Choose a tag to compare

@raullenchai raullenchai released this 01 Jun 13:57

Fixes

  • #500--cloud-model routing silently never fires. Two regressions traced to #155 (SimpleEngine deletion) had silently disabled cloud routing for ~6 weeks:
    1. BatchedEngine.build_prompt was missing; the call site was guarded by hasattr(engine, "build_prompt") which turned False against BatchedEngine and skipped the cloud branch with no log line.
    2. engine.model.estimate_new_tokens was missing too; even after the hasattr was removed, the cloud branch reached the line and fell through a try/except ("falling back to local").
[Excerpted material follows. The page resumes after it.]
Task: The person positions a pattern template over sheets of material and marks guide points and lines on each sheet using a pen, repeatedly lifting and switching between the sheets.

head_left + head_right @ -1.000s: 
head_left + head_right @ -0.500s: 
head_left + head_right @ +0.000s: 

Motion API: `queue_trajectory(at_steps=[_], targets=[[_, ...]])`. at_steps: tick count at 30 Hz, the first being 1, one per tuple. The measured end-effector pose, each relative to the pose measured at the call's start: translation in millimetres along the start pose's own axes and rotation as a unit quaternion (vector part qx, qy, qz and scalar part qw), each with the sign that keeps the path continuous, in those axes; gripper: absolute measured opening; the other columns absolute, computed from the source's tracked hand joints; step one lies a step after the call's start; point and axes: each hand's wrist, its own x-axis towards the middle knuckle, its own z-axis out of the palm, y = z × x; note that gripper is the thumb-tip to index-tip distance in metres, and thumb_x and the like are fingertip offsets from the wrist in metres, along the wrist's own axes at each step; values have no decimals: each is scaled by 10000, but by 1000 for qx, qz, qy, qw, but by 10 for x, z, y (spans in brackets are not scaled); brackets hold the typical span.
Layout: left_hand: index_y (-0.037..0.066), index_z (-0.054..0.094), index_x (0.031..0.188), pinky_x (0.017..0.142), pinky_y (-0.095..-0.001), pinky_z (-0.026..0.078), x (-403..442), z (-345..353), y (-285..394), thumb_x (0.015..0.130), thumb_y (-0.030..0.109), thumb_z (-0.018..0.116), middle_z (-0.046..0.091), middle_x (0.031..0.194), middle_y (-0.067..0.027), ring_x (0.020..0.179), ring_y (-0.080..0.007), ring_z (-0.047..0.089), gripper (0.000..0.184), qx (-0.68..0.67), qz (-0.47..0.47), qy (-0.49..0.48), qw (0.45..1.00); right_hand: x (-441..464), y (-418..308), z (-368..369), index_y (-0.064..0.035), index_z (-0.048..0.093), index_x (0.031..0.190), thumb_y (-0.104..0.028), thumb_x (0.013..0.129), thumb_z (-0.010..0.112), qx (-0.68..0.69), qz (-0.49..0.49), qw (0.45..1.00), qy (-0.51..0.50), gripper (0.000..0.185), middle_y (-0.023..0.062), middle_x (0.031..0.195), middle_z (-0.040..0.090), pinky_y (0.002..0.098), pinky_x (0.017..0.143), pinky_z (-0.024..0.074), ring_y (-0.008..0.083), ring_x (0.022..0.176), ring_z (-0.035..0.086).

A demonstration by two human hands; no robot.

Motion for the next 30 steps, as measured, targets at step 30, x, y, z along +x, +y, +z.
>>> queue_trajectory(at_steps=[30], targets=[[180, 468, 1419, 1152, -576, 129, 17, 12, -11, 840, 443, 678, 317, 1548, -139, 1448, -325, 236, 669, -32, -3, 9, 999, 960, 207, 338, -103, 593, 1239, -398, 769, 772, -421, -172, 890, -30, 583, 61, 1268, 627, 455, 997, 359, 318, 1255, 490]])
Both methods are now part of the engine contract on BatchedEngine. Regression gates in tests/test_cloud_router.py::TestEngineCloudRoutingContract pin the surface, including AST-grade scans that prevent the original silent-skip patterns from reappearing.
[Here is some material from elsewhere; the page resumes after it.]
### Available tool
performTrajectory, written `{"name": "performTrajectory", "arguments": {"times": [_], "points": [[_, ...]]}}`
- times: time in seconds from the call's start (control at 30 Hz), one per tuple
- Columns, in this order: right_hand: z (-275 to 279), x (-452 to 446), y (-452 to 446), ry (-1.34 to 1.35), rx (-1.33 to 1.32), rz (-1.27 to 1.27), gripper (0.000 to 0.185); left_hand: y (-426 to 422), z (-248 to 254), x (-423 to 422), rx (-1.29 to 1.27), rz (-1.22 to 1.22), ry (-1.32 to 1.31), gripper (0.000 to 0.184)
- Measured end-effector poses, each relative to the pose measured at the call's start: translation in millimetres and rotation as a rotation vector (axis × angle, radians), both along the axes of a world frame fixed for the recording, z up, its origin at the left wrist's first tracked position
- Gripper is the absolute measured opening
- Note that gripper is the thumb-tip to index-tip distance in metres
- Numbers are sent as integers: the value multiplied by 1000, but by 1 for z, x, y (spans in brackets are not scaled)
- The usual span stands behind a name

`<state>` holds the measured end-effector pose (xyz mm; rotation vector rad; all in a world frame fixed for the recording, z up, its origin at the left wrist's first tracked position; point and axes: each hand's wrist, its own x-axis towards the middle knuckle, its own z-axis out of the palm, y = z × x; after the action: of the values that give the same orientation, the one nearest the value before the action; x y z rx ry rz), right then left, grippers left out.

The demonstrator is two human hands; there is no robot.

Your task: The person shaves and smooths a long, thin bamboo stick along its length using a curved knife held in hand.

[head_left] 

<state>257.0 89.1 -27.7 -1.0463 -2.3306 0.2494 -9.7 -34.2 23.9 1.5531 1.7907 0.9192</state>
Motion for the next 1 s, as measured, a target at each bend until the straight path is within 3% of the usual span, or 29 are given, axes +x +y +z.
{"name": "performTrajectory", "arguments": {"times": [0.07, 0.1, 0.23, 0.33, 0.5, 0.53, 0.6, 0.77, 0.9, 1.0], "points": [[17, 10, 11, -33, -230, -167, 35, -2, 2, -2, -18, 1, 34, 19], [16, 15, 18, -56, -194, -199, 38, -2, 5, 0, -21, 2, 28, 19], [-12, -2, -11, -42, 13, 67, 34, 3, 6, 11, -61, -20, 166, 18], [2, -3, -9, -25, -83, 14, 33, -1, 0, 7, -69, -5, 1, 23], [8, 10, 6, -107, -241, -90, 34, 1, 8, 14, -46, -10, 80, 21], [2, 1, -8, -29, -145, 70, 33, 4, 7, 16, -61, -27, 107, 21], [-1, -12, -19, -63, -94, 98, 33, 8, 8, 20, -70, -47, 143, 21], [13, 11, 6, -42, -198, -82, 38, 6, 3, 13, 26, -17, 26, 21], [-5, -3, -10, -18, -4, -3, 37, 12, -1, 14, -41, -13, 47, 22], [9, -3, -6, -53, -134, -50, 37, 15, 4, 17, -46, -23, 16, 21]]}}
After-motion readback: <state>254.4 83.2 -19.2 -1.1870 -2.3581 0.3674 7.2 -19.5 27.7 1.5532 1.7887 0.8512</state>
End-to-end verified: rapid-mlx serve qwen3.5-4b --cloud-model deepseek/deepseek-chat --cloud-threshold 10 now routes the request to deepseek-v4-flash with a visible [CLOUD ROUTE] 30 new tokens > threshold 10, routing to deepseek/deepseek-chat log line.

Notes

BatchedEngine.estimate_new_tokens returns (total, total) — conservative vs the SimpleEngine version which peeked at per-engine cached token IDs. BatchedEngine's prefix cache is shared across requests so there is no single "cached prefix" to compare; correctness is preserved (threshold semantics still hold), only an optional perf optimization is deferred.

Validation

Release-smoke (clean-room PyPI install+import), CLI/config audit, make smoke (lint + audit + 1933 unit tests), make stress 8/8, microbench (sub-second roundtrip at 10/100/1000-word prompts), latency 77-124 tok/s mean 103.5 over 10 sequential requests, integrations anthropic_sdk 5/5 + pydantic_ai 6/6 + smolagents 4/4.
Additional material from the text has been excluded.